Ia menyampaikan bahwa masyarakat lingkar tambang merasa telah terlalu lama menunggu tanpa kejelasan. Berbagai tuntutan yang disampaikan sebelumnya dinilai tidak mendapatkan respons yang memadai dari pihak perusahaan. Karena itu, warga meminta CPM bersikap terbuka dan serius dalam menanggapi desakan mereka.

Kusnadi juga menyerukan agar perusahaan benar-benar mendengarkan aspirasi masyarakat. Ia menilai, berbagai pertemuan dan komunikasi yang telah dilakukan selama ini belum menghasilkan keputusan yang berpihak pada warga di sekitar wilayah tambang.

“Jangan masuk telinga kanan dan keluar telinga kiri. Kami sudah bosan bernegosiasi. Hari ini kami akan buat perhitungan. Kalau diblokade hari ini masuk ke kantor CPM, maka blokade kami minta jangan dibuka-buka. Supaya sama-sama kita tidak punya akses keluar masuk,” tegasnya.

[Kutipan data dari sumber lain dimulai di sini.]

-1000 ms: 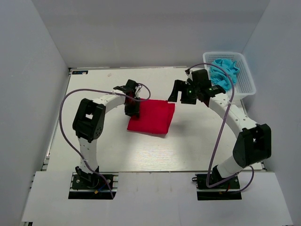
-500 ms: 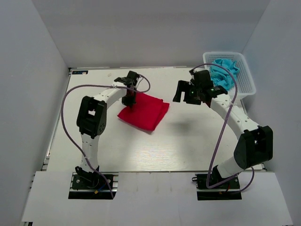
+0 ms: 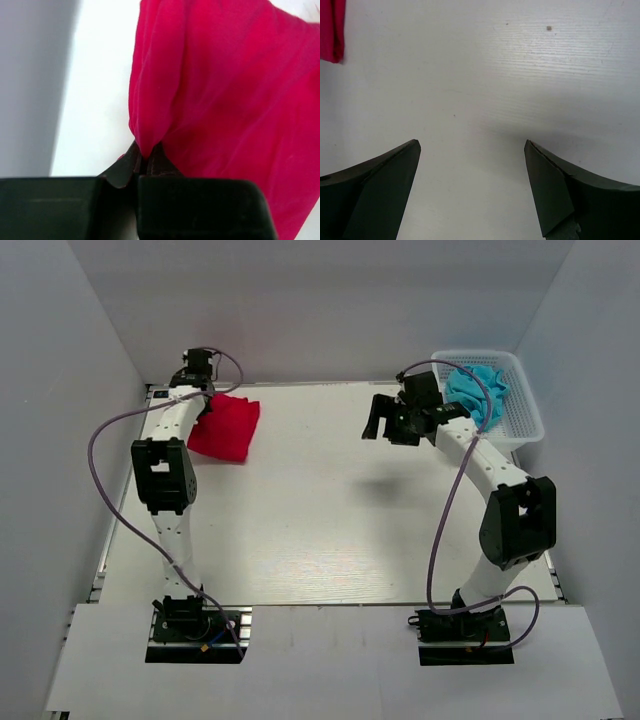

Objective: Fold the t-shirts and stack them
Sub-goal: Put the neatly folded tshirt into the corner of the board with the right arm

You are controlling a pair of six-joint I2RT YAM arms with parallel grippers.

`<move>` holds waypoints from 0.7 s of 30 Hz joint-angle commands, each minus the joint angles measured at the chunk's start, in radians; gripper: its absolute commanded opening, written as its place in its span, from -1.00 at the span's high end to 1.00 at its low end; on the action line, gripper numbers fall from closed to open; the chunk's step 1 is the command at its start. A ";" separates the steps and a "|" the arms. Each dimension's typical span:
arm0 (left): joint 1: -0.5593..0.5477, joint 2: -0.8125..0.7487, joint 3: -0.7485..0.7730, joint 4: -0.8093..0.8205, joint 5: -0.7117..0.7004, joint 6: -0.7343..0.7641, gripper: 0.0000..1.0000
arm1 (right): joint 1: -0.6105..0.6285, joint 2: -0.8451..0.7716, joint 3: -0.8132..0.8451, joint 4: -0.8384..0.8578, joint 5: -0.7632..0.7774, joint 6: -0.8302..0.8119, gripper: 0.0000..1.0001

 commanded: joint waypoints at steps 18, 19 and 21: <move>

Dalam orasinya, Kusnadi melontarkan kritik keras terhadap sikap CPM yang dinilainya tidak menunjukkan empati kepada masyarakat lingkar tambang. Ia bahkan menyebut perusahaan tersebut tidak memiliki hati nurani dalam menjalankan aktivitas pertambangan.

“CPM ini sudah seperti model kompeny gaya baru,” ujarnya, yang langsung disambut sorakan peserta aksi.

Orator lainnya, Agus Walahi, menyampaikan pandangan senada. Ia menegaskan bahwa CPM bukan pemilik kedaulatan secara penuh atas wilayah tambang Poboya.

Menurutnya, keberadaan perusahaan seharusnya berjalan seiring dengan kepentingan masyarakat setempat yang telah lama menggantungkan hidup di wilayah tersebut.

Agus menyebut bahwa prinsip berbisnis seharusnya mengedepankan keadilan dan berbagi manfaat, bukan justru menyingkirkan masyarakat dari ruang hidupnya. Ia menilai apa yang dilakukan CPM selama ini lebih menyerupai perampasan ruang ekonomi warga.

“Berbisnis itu harus berbagi, bukan merampas seperti yang CPM lakukan. Wilayah Parigi sudah diterbitkan WPR, kenapa di sini tidak bisa,” ujarnya dengan nada kesal.

Aksi demonstrasi terus berlangsung hingga sore hari. Ketidakhadiran satu pun perwakilan PT CPM untuk menemui massa membuat situasi di lapangan memanas.

Sebagai bentuk kekecewaan, massa aksi kemudian melakukan pemblokiran jalan menuju lokasi pertambangan yang menjadi akses utama pengambilan material tambang oleh PT CPM.